Activity:
Where a line in the material beneath contains "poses", count it. Give the number only.

Given records:

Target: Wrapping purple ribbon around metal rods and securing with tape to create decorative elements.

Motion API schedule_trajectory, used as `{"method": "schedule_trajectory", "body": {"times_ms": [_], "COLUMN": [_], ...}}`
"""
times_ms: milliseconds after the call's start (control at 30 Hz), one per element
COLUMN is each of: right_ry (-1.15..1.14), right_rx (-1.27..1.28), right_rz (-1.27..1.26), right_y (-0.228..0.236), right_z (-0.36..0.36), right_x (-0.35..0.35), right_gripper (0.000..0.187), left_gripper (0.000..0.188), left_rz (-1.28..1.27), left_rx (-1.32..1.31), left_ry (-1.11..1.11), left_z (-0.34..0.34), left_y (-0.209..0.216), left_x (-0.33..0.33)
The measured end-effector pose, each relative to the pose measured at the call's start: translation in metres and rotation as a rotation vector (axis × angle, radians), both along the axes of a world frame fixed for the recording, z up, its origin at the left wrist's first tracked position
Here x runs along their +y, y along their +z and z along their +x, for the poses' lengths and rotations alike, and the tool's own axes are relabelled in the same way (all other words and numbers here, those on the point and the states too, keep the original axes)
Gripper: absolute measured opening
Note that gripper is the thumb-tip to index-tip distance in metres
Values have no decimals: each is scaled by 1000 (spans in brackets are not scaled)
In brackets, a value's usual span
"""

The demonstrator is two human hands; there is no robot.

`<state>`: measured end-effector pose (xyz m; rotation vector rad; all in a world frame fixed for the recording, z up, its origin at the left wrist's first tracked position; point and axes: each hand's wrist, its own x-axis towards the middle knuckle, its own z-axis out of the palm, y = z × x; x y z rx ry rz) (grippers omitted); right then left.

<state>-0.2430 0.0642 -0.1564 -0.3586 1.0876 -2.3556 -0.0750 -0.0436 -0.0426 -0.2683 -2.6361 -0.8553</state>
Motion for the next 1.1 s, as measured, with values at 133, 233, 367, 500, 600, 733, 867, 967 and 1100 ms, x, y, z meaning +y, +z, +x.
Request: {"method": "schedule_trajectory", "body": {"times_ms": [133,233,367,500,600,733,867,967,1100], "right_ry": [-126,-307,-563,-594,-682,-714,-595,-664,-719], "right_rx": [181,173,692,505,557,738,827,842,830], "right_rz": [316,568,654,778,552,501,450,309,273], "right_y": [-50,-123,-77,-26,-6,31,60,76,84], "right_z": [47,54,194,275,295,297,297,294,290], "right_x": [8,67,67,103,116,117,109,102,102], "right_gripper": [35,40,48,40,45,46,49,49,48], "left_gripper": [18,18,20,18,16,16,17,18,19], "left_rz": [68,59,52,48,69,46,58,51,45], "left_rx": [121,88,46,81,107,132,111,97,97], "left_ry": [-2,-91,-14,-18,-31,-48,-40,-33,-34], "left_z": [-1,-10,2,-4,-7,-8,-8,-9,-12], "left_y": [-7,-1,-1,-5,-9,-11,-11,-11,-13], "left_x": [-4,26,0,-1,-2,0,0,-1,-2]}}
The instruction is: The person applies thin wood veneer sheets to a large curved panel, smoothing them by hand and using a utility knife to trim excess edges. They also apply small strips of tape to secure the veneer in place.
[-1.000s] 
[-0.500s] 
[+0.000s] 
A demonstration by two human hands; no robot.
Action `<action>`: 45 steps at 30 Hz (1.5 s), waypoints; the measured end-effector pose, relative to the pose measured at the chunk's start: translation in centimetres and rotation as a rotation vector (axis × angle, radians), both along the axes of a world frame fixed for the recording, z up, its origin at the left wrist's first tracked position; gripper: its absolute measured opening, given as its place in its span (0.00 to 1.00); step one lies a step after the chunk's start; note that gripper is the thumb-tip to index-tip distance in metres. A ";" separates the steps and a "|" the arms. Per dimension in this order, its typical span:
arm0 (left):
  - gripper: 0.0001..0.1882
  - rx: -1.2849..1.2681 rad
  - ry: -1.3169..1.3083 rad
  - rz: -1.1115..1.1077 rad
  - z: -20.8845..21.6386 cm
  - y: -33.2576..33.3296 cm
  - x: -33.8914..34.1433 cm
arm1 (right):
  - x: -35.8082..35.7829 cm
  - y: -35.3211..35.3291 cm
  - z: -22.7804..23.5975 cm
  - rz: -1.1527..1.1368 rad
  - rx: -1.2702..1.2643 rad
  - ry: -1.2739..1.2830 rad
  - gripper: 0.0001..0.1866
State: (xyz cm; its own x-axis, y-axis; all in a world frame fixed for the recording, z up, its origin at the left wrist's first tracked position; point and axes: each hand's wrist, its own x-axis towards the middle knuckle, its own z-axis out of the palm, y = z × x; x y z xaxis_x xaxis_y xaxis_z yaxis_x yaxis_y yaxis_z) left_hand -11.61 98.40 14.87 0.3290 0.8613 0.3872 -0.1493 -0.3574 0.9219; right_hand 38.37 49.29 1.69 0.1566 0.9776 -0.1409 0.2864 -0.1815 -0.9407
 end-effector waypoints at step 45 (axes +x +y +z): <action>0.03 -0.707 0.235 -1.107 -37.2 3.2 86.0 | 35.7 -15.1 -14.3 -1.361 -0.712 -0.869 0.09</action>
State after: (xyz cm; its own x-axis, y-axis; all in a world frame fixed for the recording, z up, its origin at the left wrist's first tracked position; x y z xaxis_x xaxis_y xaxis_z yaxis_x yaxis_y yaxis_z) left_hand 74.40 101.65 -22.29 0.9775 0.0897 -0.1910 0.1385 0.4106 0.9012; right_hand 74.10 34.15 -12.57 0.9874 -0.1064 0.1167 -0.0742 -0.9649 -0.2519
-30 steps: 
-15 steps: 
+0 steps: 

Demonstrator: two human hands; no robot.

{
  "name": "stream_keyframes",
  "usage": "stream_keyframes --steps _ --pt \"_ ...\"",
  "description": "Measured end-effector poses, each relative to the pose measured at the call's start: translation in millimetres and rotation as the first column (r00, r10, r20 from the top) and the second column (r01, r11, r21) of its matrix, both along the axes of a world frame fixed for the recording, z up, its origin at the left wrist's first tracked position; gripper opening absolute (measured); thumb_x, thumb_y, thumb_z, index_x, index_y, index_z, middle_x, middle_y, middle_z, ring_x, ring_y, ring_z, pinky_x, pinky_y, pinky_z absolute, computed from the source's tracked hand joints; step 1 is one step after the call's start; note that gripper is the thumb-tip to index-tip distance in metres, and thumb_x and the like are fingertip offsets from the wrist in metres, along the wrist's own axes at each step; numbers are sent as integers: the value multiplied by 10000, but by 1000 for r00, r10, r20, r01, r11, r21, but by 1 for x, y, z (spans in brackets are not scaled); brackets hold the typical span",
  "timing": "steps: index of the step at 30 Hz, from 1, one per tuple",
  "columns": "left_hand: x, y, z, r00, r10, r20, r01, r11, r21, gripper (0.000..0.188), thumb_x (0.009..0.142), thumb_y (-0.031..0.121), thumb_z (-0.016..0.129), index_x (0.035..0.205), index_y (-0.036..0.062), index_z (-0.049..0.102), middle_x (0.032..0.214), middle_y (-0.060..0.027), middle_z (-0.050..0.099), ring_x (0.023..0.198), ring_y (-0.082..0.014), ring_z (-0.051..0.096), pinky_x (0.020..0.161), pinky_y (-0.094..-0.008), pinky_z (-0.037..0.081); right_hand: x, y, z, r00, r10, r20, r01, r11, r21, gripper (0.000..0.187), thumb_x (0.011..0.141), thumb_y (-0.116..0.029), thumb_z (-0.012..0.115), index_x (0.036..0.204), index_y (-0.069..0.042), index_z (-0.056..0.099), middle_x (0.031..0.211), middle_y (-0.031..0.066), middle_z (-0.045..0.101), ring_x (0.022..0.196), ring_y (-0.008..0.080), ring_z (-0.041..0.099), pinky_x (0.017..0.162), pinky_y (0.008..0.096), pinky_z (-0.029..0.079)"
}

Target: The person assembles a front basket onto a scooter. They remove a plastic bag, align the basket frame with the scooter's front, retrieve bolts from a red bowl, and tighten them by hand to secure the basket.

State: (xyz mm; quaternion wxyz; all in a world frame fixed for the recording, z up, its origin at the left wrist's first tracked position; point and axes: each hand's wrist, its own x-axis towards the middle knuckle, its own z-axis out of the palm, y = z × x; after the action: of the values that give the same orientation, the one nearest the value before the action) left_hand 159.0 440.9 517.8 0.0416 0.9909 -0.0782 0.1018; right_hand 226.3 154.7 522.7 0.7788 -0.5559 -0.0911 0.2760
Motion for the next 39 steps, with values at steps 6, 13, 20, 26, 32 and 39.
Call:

Answer box:
2